Recuperé mi cama

No todos lo saben, así que les cuento. Cuando #miniplausi tenía cómo año y medio empezó a despertarse en la noche gritando como loca. No, no exagero, tengo testigos, gritaba como LOCA.

Ella ya dormía de corrido y en su cuarto, así que digamos que para mi fue un retroceso. Había noches en las que me levantaba hasta 11 veces. Si, si las conté. Las contaba diario, 11 fue el máximo.

Total, entre una cosa y otra. Después de intentar de mil maneras y con todos los métodos posibles. Después del feng shui, limpias con huevo y mantras; terminó durmiendo en mi cama.
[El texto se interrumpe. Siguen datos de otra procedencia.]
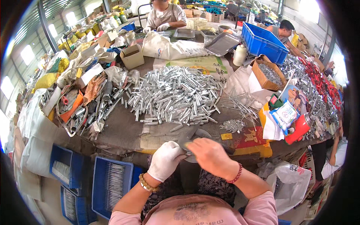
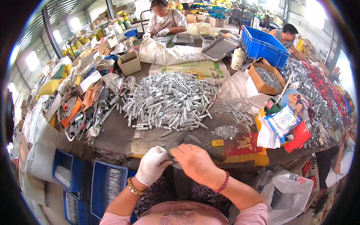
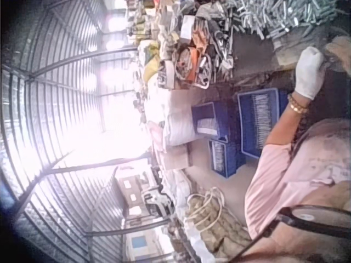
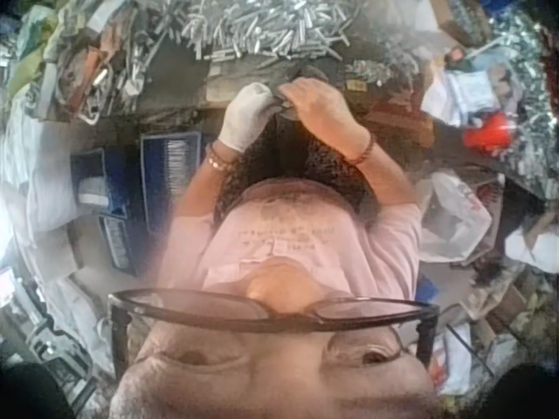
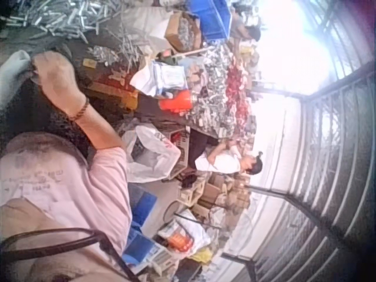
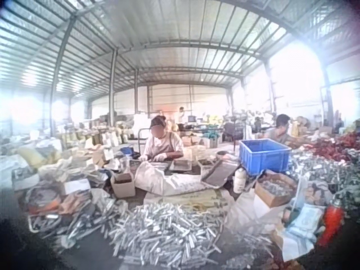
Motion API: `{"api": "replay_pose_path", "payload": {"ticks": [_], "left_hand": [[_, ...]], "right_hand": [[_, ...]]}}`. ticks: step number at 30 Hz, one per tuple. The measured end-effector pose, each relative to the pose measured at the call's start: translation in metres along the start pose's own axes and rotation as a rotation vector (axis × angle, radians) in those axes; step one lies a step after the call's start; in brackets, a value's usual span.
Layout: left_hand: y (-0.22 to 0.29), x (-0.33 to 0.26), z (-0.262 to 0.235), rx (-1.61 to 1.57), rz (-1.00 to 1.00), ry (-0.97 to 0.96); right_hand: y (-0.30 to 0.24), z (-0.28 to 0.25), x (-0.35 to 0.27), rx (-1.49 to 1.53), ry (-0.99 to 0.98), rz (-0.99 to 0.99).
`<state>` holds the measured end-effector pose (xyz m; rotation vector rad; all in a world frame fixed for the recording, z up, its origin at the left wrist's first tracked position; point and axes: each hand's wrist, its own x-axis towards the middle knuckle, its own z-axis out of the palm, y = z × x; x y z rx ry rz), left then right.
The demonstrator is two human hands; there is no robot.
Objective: The person assembles metal rods by fitting small metal pieces onto each rod and securing them on a metal anvil using a hand tool. The person then places the assembled rods into a blue plastic bin.
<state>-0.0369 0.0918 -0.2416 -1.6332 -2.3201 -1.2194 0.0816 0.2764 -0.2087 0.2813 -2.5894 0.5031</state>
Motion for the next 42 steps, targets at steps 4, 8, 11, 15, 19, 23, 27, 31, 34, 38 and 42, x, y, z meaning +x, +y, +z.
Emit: {"api": "replay_pose_path", "payload": {"ticks": [4,8,11,15,19,23,27,31,34,38,42], "left_hand": [[-0.002,-0.002,0.002,0.049,-0.002,0.034],[0.001,-0.002,-0.003,0.023,-0.020,-0.008],[0.000,-0.003,-0.001,0.010,0.003,0.023],[-0.002,-0.002,-0.001,0.001,0.004,0.016],[-0.001,-0.001,-0.001,0.001,0.000,0.018],[-0.003,-0.001,-0.001,-0.018,0.040,0.052],[-0.006,-0.002,0.000,-0.021,0.018,0.019],[-0.003,-0.004,0.000,0.012,0.020,0.019],[-0.005,-0.005,0.000,0.047,0.013,0.003],[-0.006,-0.005,0.001,0.076,-0.003,0.000],[-0.007,-0.006,0.003,0.004,-0.036,0.032]], "right_hand": [[-0.015,0.006,0.011,0.129,0.070,-0.008],[-0.012,0.006,0.006,0.150,0.148,0.045],[-0.012,0.008,0.000,0.137,0.052,0.107],[-0.010,0.010,0.000,0.131,0.049,0.100],[-0.011,0.011,0.003,0.098,0.073,0.059],[-0.011,0.012,0.002,0.081,0.064,0.045],[-0.014,0.007,0.004,0.064,0.028,0.045],[-0.023,0.002,0.006,-0.010,-0.012,0.015],[-0.024,0.001,0.007,-0.073,-0.024,-0.026],[-0.032,-0.003,0.018,-0.202,-0.164,-0.036],[-0.035,0.001,0.020,-0.305,-0.227,-0.043]]}}
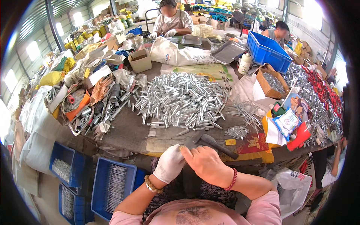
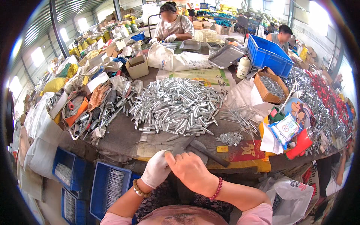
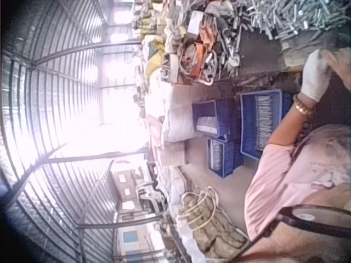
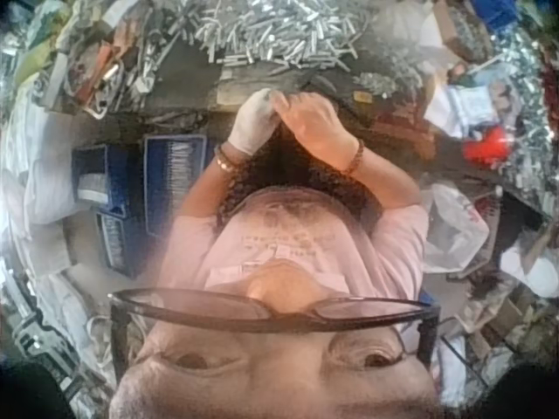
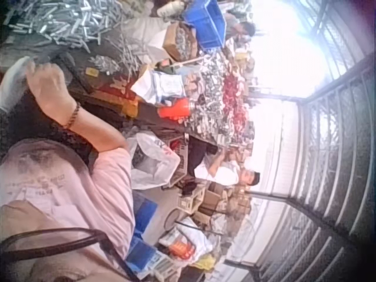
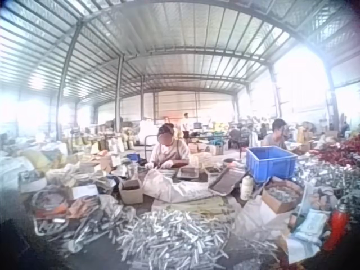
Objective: The person assembles metal rods by fitting small metal pieces onto each rod and securing them on a metal anvil using a hand tool. The person then places the assembled rods into a blue plastic bin.
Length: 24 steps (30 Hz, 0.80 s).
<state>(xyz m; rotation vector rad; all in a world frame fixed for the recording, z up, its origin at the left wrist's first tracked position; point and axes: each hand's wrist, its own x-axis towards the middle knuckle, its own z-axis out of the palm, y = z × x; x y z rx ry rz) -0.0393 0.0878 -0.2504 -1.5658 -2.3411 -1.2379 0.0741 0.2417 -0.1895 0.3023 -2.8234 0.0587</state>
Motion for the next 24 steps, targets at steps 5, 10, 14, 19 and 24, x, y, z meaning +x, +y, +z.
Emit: {"api": "replay_pose_path", "payload": {"ticks": [5,10,14,19,24], "left_hand": [[0.011,0.010,-0.010,0.026,0.018,-0.053],[0.004,0.007,-0.001,-0.017,0.029,-0.045],[0.003,0.006,-0.002,-0.020,0.007,-0.053],[0.005,0.005,-0.004,-0.027,-0.014,-0.019],[0.003,0.009,-0.007,-0.009,0.017,-0.083]], "right_hand": [[0.015,0.008,0.002,0.262,0.146,0.017],[0.022,0.010,-0.004,0.358,0.138,0.074],[0.022,0.020,-0.005,0.419,0.260,0.115],[0.017,0.012,-0.004,0.470,0.177,0.124],[0.015,0.011,-0.007,0.453,0.155,0.128]]}}
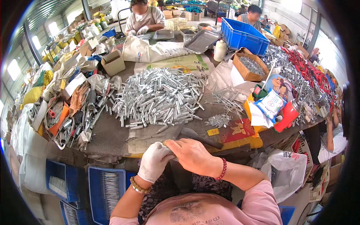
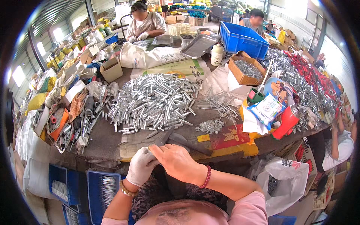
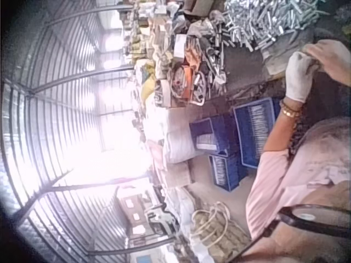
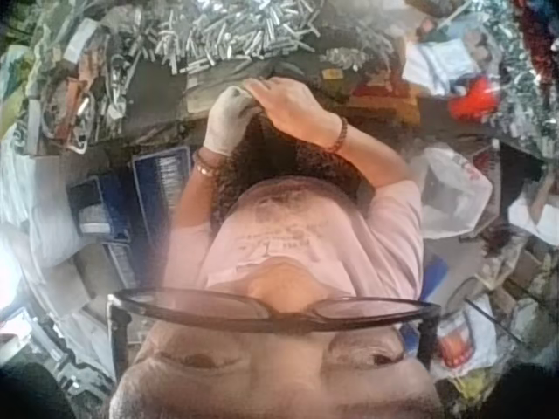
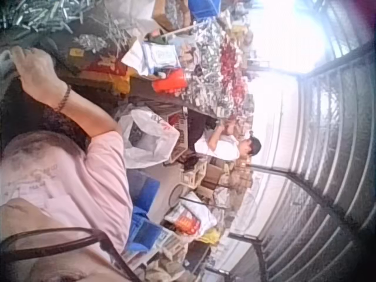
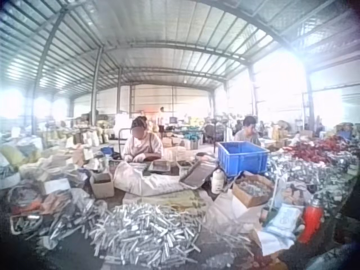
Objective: The person assembles metal rods by fitting small metal pieces onto each rod and securing them on a metal anvil using a hand tool. The person then places the assembled rods into a blue plastic bin.
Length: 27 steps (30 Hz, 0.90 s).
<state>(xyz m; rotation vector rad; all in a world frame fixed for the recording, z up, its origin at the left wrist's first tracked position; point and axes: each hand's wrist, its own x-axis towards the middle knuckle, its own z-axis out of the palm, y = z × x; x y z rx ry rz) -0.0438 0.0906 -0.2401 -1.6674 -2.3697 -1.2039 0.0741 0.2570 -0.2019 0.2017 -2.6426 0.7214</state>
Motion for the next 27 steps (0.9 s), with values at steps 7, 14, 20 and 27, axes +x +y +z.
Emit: {"api": "replay_pose_path", "payload": {"ticks": [7,14,20,27], "left_hand": [[-0.001,0.005,0.000,-0.033,0.057,0.062],[-0.005,-0.002,0.008,-0.047,0.020,0.071],[-0.008,-0.003,0.006,-0.044,0.057,0.053],[-0.003,-0.007,0.008,-0.063,0.027,0.062]], "right_hand": [[0.001,0.000,0.008,-0.020,-0.065,-0.038],[0.012,0.005,-0.006,0.084,0.073,0.032],[0.001,-0.001,0.000,-0.016,0.074,-0.012],[-0.002,-0.007,0.006,-0.027,-0.094,-0.048]]}}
No fue fácil para mi, pero acepté que ella necesitaba estar conmigo. Y desde entonces así ha sido.

Logramos un buen día que se quedara dormida en su cama, claro acostándonos con ella hasta que cayera pero se logró. Pero siempre cae de paracaidista en mi cama. A veces a las 4 de la mañana, a veces a las 11 de la noche pero siempre llega.

Contadas han sido las veces que se queda toda la noche en su cama. Normalmente cuando está demasiado cansada. Esas veces fiesta le hacemos y ella se emociona un buen porque ya es grande y jura y perjura que así va a ser siempre. Pero no es cierto, la siguiente noche ahí está.

Y yo se que no lo hace a propósito, no quiere molestarme. Sólo tiene una necesidad muy grande de estar conmigo.

Ya estamos más que acostumbrados y resignados. Tanto que cambiamos a cama king para que cupiéramos bien.

Hace unos días, nos cuenta #minispeedy:

-Me pasé a la cama de mi hermana en la noche porque tenía miedo.

-Duermen en el mismo cuarto pero en camas diferentes.

-Si mami y a mi también se me quitó el miedo. – Dijo aquella.

-Ah pues cuando tengas miedo puedes pasarte a la cama de tu hermano.

-Si. Pásate conmigo. Yo te cuido. – Habló el hermano protector.

La siguiente noche, como a las 12, llega #miniplausi medio llorando medio dormida, diciendo:

-Es que pegue. Cama. Hermano. Caí. Aquí. Duele. – Llanto.

-No te entiendo. ¿Que pasó?

Después de un ratito logró decirme que se había pasado a la cama de su hermano pero que se cayó porque, según ella, su hermano la tiró.

No se cómo me aguanté la carcajada.

Obviamente, al otro día dijo que ya no se iba a pasar porque la tiraba su hermano. Claro que no la tiró, solo que su cama va a ras de piso y la del hermano es alta y pues dos en una cama individual está difícil.

¡Chihuahua! Ya habíamos convencido a la chamaca de que se pasara con su hermano en lugar de pasarse a nuestra cama y se cae.

Pero tuve una iluminación divina y les dije:

-Oigan ¿y si se duermen los dos en el cuarto de visitas? – Ahí hay una cama queen. – Así caben bien y están juntos y a nadie le da miedo.

¡Idea ganadora!

A los cinco minutos ya tenían almohadas, peluches y pijamas en la otra cama, aunque fueran las 7 de la mañana.

A partir de esa noche no hemos tenido una sola visita en las madrugadas.

No canto victoria porque ya se que les estoy contando y mañana me cae la maldición, pero por el momento funciona.

Y no crean, si extraño la piernita encima de mi.